- Your objective:
Could you write out the listing below exactly as it stands, leaving out the pictures?

- Data excerpt:
-----
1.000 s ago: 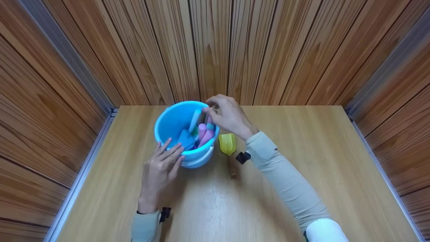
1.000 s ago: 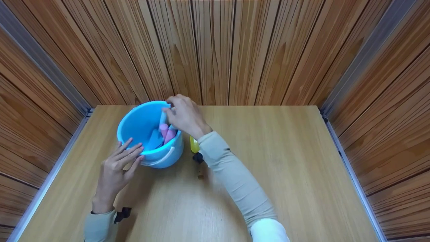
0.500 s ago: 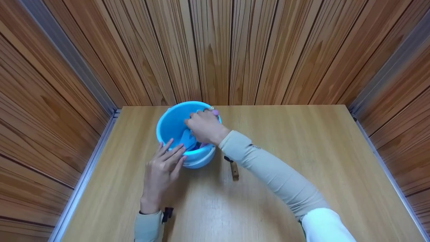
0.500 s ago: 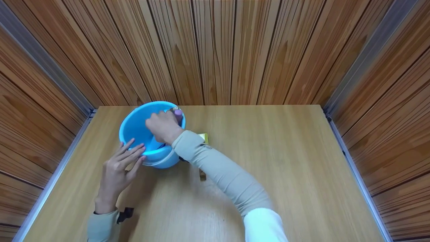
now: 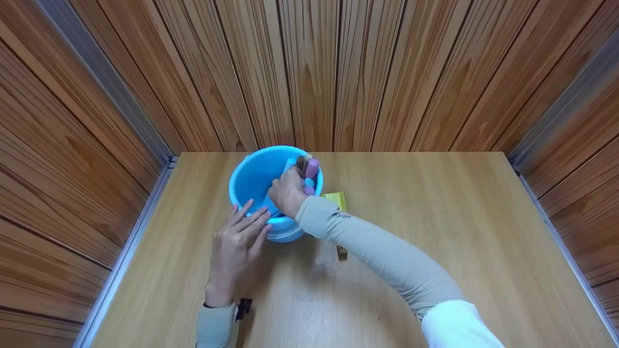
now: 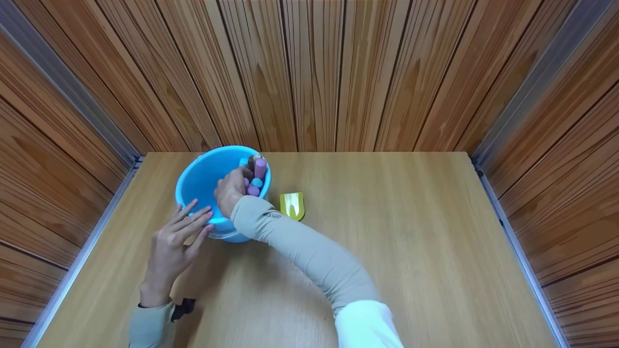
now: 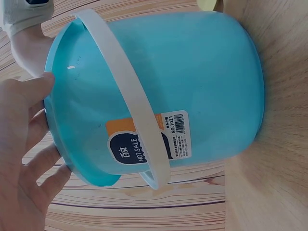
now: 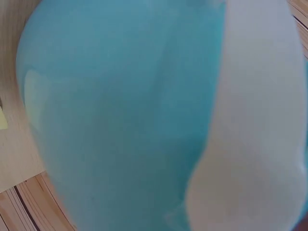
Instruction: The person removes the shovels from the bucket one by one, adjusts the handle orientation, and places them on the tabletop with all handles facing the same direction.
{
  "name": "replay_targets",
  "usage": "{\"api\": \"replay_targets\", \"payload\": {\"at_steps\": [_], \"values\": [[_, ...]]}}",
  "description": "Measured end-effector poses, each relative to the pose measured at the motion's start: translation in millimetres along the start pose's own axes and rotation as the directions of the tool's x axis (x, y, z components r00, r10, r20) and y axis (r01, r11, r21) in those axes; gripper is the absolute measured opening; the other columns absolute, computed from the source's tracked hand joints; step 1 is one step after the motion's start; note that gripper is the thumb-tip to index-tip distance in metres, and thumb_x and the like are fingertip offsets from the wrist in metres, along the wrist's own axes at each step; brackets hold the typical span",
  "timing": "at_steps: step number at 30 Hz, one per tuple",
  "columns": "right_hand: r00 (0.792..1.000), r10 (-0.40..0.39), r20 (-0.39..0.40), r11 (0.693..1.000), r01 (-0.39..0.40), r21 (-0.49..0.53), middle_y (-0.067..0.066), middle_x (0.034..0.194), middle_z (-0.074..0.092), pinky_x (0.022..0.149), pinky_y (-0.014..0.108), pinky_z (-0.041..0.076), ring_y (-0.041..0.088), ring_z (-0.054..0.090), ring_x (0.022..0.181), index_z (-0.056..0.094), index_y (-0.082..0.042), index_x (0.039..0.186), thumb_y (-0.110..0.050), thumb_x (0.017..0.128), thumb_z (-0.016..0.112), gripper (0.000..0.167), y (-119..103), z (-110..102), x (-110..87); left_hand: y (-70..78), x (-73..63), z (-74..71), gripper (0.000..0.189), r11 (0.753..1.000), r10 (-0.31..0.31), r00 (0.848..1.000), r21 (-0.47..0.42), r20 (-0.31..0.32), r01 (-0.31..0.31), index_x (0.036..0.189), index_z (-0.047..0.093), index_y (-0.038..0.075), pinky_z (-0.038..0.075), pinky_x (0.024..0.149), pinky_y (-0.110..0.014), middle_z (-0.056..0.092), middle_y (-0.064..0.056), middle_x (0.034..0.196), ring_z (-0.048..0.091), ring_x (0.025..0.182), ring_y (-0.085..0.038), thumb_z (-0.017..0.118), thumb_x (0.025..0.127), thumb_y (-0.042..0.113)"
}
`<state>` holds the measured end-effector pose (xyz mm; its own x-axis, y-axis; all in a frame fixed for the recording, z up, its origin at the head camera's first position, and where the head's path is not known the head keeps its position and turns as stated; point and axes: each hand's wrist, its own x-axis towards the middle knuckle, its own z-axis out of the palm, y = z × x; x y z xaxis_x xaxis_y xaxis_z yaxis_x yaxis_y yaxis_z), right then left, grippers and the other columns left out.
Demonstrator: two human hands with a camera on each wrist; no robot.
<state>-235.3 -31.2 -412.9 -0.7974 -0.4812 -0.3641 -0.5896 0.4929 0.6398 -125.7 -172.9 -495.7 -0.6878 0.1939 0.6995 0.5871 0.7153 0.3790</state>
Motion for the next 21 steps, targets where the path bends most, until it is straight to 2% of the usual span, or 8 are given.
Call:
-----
- Written answer:
1.000 s ago: 
1.000 s ago: 
0.500 s ago: 
0.500 s ago: 
now: 
now: 
now: 
now: 
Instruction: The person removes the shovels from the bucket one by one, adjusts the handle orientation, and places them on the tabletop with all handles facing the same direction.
{
  "name": "replay_targets",
  "usage": "{\"api\": \"replay_targets\", \"payload\": {\"at_steps\": [_], \"values\": [[_, ...]]}}",
  "description": "Measured end-effector poses, each relative to the pose measured at the motion's start: translation in millimetres along the start pose's own axes and rotation as the directions of the tool's x axis (x, y, z components r00, r10, r20) and y axis (r01, r11, r21) in those axes; gripper is the absolute measured opening; the other columns absolute, computed from the source's tracked hand joints; step 1 is one step after the motion's start; note that gripper is the thumb-tip to index-tip distance in metres, and thumb_x and the like are fingertip offsets from the wrist in metres, along the wrist's own axes at each step; brackets hold the typical span",
  "timing": "at_steps: step number at 30 Hz, one per tuple",
  "columns": "right_hand: r00 (0.792..1.000), r10 (-0.40..0.39), r20 (-0.39..0.40), r11 (0.693..1.000), r01 (-0.39..0.40), r21 (-0.49..0.53), middle_y (-0.067..0.066), middle_x (0.034..0.194), middle_z (-0.074..0.092), pinky_x (0.022..0.149), pinky_y (-0.014..0.108), pinky_z (-0.041..0.076), ring_y (-0.041..0.088), ring_z (-0.054..0.090), ring_x (0.022..0.181), index_z (-0.056..0.094), index_y (-0.082..0.042), index_x (0.039..0.186), thumb_y (-0.110..0.050), thumb_x (0.017..0.128), thumb_z (-0.016..0.112), gripper (0.000..0.167), y (-119..103), z (-110..102), x (-110..87); left_hand: y (-70..78), x (-73..63), z (-74..71), gripper (0.000..0.189), r11 (0.753..1.000), r10 (-0.31..0.31), r00 (0.848..1.000), r21 (-0.47..0.42), r20 (-0.31..0.32), r01 (-0.31..0.31), index_x (0.036..0.189), index_z (-0.047..0.093), index_y (-0.038..0.075), pinky_z (-0.038..0.075), pinky_x (0.024..0.149), pinky_y (-0.110..0.014), middle_z (-0.056..0.092), middle_y (-0.064..0.056), middle_x (0.034..0.196), ring_z (-0.048..0.091), ring_x (0.025..0.182), ring_y (-0.085..0.038), thumb_z (-0.017..0.118), thumb_x (0.025..0.127), thumb_y (-0.042..0.113)"
}
`<state>` holds the measured end-effector pose (xyz mm; its own x-axis, y-axis; all in a frame fixed for the recording, z up, its origin at the head camera's first position, and where the head's path is not known the head keeps its position and turns as stated; point and axes: each hand's wrist, its own x-axis towards the middle knuckle, its own z-axis out of the palm, y = z × x; x y z xaxis_x xaxis_y xaxis_z yaxis_x yaxis_y yaxis_z), right then left, grippers and the other columns left out.
Demonstrator: two human hands with a camera on each wrist; no robot.
<state>-235.3 -31.2 -412.9 -0.7974 -0.4812 -0.3641 -0.5896 0.4929 0.6398 -125.7 -172.9 -495.7 -0.6878 0.1939 0.6995 0.5871 0.7153 0.3790</state>
Motion for the next 21 steps, targets where the path bends most, until it is straight to 2% of the usual span, or 8 are given.
Call:

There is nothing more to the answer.